» PROMPT
Up to and including the line that contains "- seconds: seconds", repeat each line of the data exactly, starting from the first.

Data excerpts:

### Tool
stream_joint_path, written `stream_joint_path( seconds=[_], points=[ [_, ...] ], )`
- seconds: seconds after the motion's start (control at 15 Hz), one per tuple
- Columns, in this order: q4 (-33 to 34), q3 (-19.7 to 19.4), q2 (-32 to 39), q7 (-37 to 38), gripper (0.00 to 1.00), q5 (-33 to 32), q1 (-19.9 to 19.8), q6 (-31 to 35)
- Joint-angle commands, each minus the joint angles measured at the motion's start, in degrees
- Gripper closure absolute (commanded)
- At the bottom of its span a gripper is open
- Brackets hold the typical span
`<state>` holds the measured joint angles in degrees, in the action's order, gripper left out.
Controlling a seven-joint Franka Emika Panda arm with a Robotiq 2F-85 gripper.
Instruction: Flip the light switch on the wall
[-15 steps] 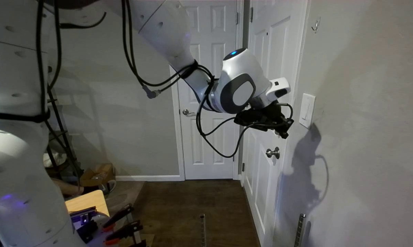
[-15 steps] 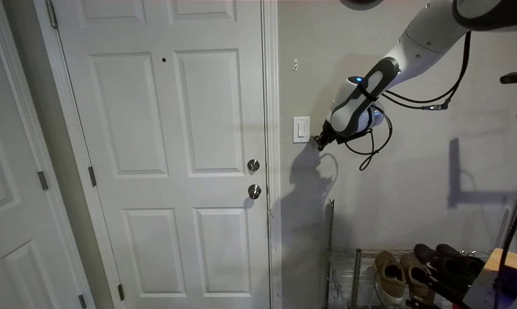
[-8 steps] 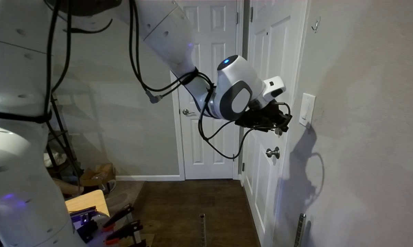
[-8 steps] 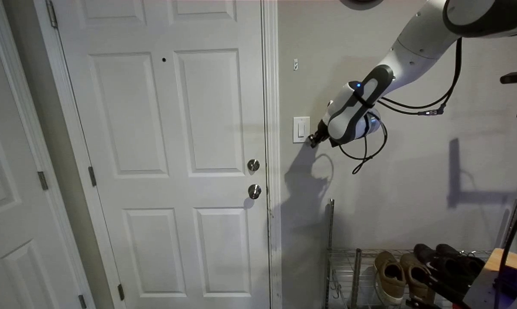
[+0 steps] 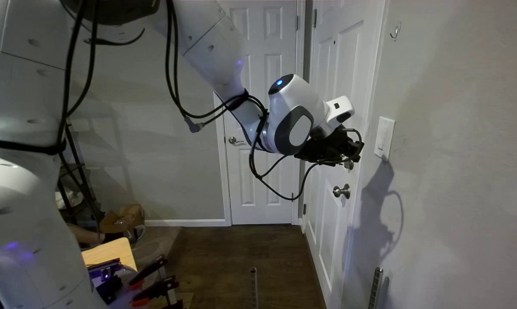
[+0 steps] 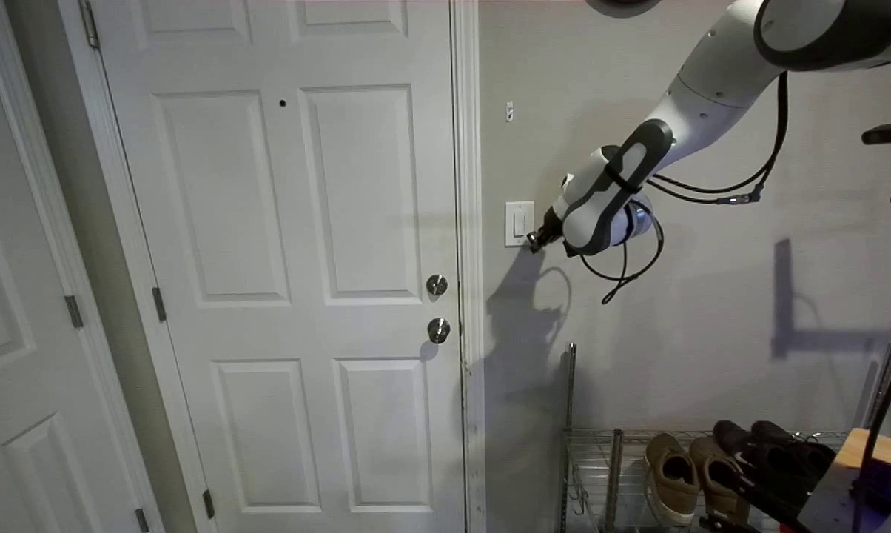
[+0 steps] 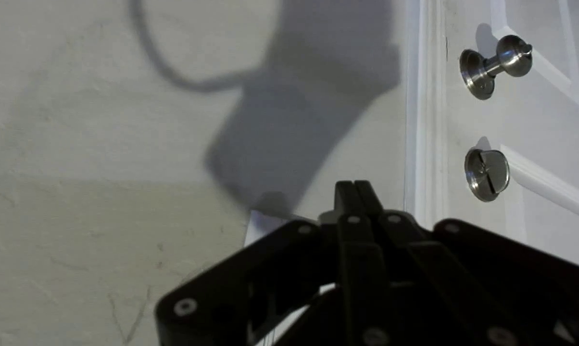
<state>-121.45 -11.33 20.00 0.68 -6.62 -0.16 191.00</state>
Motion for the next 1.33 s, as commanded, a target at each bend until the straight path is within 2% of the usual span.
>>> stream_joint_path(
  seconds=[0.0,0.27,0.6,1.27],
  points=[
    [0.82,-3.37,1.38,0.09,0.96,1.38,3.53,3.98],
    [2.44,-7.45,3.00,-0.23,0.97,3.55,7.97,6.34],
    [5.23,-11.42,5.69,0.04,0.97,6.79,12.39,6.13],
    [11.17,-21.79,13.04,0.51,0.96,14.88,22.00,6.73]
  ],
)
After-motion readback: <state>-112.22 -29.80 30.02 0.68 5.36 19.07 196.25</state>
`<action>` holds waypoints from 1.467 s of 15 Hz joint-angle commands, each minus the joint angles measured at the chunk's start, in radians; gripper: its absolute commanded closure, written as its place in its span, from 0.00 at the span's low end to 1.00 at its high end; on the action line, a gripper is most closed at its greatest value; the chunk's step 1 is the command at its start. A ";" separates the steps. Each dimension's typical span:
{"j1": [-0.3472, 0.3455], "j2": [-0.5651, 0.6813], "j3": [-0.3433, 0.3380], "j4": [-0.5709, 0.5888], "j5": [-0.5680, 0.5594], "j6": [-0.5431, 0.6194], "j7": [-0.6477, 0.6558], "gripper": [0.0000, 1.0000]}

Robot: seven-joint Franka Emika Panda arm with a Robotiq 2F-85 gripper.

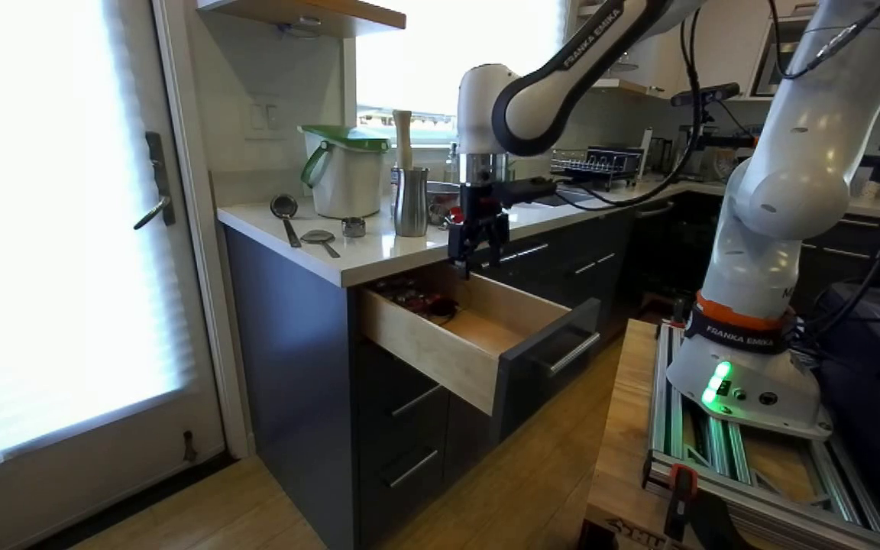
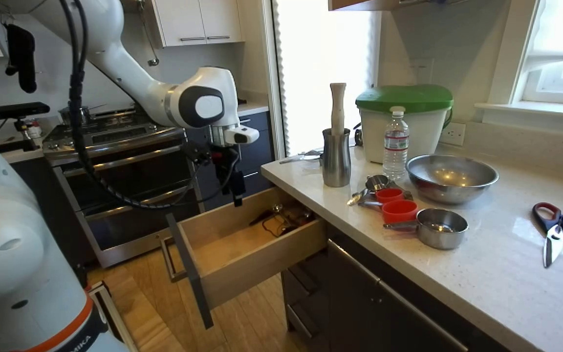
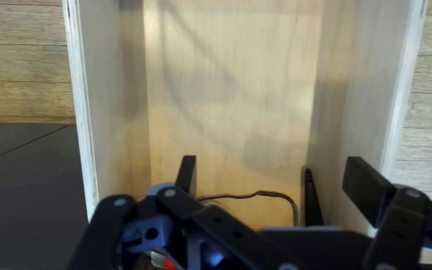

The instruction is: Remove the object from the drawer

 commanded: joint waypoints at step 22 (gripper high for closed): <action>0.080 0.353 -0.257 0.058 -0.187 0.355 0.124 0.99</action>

» RESPONSE FOR THIS EXERCISE
### Tool
stream_joint_path, written `stream_joint_path( seconds=[_], points=[ [_, ...] ], )`
- seconds: seconds after the motion's start (control at 15 Hz), one per tuple

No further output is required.